DRUG INTERACTIONS: Drug interactions may change how your medications work or increase your risk for serious side effects. This document does not contain all possible drug interactions. Keep a list of all the products you use (including prescription/nonprescription drugs and herbal products) and share it with your doctor and pharmacist. Do not start, stop, or change the dosage of any medicines without your doctor's approval.Some products that may interact with this drug include: aliskiren, ACE inhibitors (such as captopril, lisinopril), angiotensin II receptor blockers (such as valsartan, losartan), cidofovir, corticosteroids (such as prednisone), lithium, methotrexate (high-dose treatment), "water pills" (diuretics such as furosemide).This medication may increase the risk of bleeding when used with other drugs that also may cause bleeding.

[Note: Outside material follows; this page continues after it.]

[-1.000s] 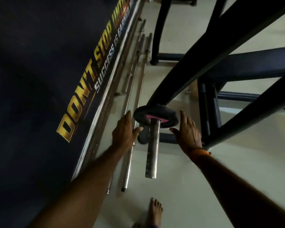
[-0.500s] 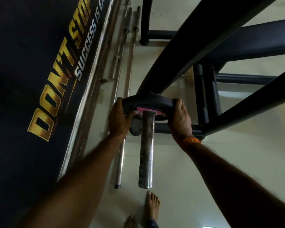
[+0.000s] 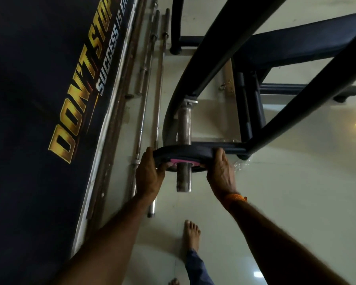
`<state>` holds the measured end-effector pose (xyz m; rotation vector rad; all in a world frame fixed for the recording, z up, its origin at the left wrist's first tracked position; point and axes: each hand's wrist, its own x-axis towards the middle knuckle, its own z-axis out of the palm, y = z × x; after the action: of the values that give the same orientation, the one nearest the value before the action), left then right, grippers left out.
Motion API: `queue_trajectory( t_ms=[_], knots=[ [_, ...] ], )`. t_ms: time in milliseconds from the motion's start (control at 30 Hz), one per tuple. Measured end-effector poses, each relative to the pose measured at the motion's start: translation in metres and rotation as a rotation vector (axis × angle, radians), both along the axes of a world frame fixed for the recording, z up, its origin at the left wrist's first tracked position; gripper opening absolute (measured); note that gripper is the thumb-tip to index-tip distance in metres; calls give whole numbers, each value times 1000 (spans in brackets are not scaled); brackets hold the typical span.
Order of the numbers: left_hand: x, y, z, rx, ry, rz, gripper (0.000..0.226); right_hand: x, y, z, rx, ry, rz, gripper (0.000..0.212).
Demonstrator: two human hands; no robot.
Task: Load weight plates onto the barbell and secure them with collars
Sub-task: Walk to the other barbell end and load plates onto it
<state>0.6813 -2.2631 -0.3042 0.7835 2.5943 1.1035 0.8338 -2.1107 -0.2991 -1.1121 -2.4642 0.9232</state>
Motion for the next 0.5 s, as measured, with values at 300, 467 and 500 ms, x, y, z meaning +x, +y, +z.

Examples include anti-platelet drugs such as clopidogrel, "blood thinners" such as dabigatran/enoxaparin/warfarin, among others.Check all prescription and nonprescription medicine labels carefully since many medications contain pain relievers/fever reducers (aspirin, NSAIDs such as celecoxib, diflunisal, ibuprofen, or ketorolac). These drugs are similar to indomethacin and may increase your risk of side effects if taken together. However, if your doctor has directed you to take low-dose aspirin to prevent heart attack or stroke (usually 81-162 milligrams a day), you should continue taking the aspirin unless your doctor instructs you otherwise. Ask your doctor or pharmacist for more details.This medication may interfere with certain lab tests, possibly causing false test results. Make sure lab personnel and all your doctors know you use this drug.
OVERDOSE: This medicine may be harmful if swallowed. If someone has overdosed and has serious symptoms such as passing out or trouble breathing, call 911. Otherwise, call a poison control center right away. US residents can call their local poison control center at 1-800-222-1222. Canada residents can call a provincial poison control center. If accidentally swallowed, you may experience symptoms such as: severe stomach pain, vomit that looks like coffee grounds, extreme drowsiness, slow or shallow breathing, confusion, seizures.

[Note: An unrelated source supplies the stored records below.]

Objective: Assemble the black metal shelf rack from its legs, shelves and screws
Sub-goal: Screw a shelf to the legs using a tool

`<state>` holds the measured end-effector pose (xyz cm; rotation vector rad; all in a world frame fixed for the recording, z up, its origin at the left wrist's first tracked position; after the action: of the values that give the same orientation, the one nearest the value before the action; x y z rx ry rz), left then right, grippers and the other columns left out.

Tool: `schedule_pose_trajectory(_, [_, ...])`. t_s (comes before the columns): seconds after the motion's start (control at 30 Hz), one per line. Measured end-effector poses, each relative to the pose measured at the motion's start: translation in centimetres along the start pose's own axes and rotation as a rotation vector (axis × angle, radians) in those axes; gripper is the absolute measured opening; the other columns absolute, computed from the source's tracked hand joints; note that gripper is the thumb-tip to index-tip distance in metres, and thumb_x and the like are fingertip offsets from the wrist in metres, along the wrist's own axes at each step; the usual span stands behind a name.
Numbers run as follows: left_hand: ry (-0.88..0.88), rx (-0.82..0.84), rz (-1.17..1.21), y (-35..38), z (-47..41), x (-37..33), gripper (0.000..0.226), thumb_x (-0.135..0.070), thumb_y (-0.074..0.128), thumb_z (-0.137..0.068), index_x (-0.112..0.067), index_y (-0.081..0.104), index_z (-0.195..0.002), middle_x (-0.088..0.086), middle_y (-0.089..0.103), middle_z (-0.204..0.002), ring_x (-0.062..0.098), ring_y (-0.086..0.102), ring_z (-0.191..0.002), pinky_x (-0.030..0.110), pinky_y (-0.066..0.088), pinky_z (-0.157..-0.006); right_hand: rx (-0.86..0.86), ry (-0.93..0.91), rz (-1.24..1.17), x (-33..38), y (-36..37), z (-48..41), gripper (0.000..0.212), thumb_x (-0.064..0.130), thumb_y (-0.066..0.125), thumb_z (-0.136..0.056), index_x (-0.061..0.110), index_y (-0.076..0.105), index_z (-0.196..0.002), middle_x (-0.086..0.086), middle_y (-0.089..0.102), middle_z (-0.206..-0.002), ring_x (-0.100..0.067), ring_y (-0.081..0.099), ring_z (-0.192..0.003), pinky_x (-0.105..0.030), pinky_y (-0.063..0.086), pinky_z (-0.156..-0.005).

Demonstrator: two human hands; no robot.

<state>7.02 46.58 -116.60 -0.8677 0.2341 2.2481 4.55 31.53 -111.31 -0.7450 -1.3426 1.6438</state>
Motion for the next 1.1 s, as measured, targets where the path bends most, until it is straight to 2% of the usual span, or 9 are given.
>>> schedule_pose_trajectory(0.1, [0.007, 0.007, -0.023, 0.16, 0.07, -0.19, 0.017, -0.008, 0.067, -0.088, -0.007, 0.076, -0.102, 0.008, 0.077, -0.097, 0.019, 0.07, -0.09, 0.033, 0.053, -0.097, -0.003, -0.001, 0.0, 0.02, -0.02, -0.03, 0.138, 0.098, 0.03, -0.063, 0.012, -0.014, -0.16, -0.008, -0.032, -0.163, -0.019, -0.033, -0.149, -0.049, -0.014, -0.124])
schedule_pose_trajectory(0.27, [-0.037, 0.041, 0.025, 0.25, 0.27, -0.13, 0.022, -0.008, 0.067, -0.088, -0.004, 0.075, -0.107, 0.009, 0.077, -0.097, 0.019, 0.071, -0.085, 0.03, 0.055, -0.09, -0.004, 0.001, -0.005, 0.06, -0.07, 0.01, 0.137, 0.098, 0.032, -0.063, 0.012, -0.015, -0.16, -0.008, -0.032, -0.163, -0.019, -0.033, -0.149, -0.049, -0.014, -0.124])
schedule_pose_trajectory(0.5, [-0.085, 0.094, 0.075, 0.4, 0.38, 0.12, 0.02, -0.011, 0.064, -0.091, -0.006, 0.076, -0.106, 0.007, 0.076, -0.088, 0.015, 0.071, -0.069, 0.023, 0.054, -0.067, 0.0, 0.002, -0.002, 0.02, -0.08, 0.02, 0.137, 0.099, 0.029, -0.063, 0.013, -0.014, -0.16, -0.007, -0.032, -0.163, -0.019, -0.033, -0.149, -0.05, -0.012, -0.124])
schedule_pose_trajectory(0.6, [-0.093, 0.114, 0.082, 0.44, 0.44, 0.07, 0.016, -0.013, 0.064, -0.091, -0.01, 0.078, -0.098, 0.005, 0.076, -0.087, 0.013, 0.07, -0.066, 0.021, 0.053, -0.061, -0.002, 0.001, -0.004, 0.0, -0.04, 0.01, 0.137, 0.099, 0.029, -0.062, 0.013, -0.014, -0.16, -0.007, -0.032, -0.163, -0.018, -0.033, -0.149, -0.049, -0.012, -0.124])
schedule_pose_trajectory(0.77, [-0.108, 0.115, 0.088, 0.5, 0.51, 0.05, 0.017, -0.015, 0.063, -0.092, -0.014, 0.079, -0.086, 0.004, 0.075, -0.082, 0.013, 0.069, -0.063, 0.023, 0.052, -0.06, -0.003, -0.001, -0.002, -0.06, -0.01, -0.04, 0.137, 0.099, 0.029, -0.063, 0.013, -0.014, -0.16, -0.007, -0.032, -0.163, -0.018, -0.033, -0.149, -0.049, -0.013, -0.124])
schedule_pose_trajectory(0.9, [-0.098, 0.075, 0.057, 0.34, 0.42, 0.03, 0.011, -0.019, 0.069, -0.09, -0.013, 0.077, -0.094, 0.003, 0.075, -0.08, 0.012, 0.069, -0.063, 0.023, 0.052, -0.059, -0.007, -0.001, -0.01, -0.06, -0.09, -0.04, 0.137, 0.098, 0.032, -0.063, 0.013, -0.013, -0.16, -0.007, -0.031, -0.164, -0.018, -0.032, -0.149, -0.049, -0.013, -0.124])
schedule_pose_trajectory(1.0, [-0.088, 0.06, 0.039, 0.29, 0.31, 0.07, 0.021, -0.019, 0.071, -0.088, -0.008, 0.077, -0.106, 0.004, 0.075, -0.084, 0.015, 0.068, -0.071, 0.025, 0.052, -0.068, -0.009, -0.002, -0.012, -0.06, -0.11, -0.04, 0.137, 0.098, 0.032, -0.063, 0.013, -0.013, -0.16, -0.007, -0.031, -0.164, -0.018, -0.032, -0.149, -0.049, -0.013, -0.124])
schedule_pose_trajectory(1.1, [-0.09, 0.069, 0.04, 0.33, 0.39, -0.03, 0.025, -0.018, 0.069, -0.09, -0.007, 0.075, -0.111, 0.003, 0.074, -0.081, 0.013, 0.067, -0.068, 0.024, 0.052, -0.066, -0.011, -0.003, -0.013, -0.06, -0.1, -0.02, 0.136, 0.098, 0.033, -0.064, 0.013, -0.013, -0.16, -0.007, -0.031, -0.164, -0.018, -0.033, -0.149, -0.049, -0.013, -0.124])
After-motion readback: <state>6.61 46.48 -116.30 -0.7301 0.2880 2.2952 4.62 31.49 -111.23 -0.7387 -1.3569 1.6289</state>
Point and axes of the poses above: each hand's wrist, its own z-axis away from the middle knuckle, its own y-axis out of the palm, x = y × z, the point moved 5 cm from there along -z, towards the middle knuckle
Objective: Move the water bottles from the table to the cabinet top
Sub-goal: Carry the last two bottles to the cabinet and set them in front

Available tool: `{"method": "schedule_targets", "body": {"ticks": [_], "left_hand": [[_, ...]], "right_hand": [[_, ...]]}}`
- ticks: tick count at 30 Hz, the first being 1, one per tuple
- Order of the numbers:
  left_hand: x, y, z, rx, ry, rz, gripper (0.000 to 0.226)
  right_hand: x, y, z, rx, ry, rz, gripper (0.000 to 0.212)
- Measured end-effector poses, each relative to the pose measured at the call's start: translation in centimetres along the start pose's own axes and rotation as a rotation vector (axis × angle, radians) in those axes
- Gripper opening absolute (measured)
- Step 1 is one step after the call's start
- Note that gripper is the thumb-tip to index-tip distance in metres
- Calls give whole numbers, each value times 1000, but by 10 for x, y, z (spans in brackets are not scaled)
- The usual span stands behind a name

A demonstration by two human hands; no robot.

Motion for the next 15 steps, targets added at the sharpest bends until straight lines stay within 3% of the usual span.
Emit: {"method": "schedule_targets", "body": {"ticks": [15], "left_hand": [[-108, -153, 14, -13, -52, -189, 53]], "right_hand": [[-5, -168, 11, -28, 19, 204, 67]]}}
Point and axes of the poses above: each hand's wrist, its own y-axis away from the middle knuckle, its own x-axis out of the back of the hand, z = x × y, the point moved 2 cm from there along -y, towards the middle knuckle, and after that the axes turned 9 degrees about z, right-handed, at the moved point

NOTES: Do not share this medication with others.Lab and/or medical tests (such as blood pressure, complete blood count, liver/kidney function) may be done while you are using this medication. Keep all medical and lab appointments. Consult your doctor for more details.Lifestyle changes (such as weight loss if needed, strengthening/conditioning exercises) may help improve your flexibility, range of motion, and joint function. Consult your doctor for specific instructions.
MISSED DOSE: If you are prescribed this drug on a regular schedule (not just "as needed") and you miss a dose, use it as soon as you remember. If it is near the time of the next dose, skip the missed dose. Use your next dose at the regular time. Do not double the dose to catch up.
STORAGE: Some brands may require refrigeration while others should not be refrigerated. Check the product package for instructions on how to store your product. If you have any questions about storage, ask your pharmacist. Keep all medications away from children and pets.Do not flush medications down the toilet or pour them into a drain unless instructed to do so. Properly discard this product when it is expired or no longer needed. Consult your pharmacist or local waste disposal company.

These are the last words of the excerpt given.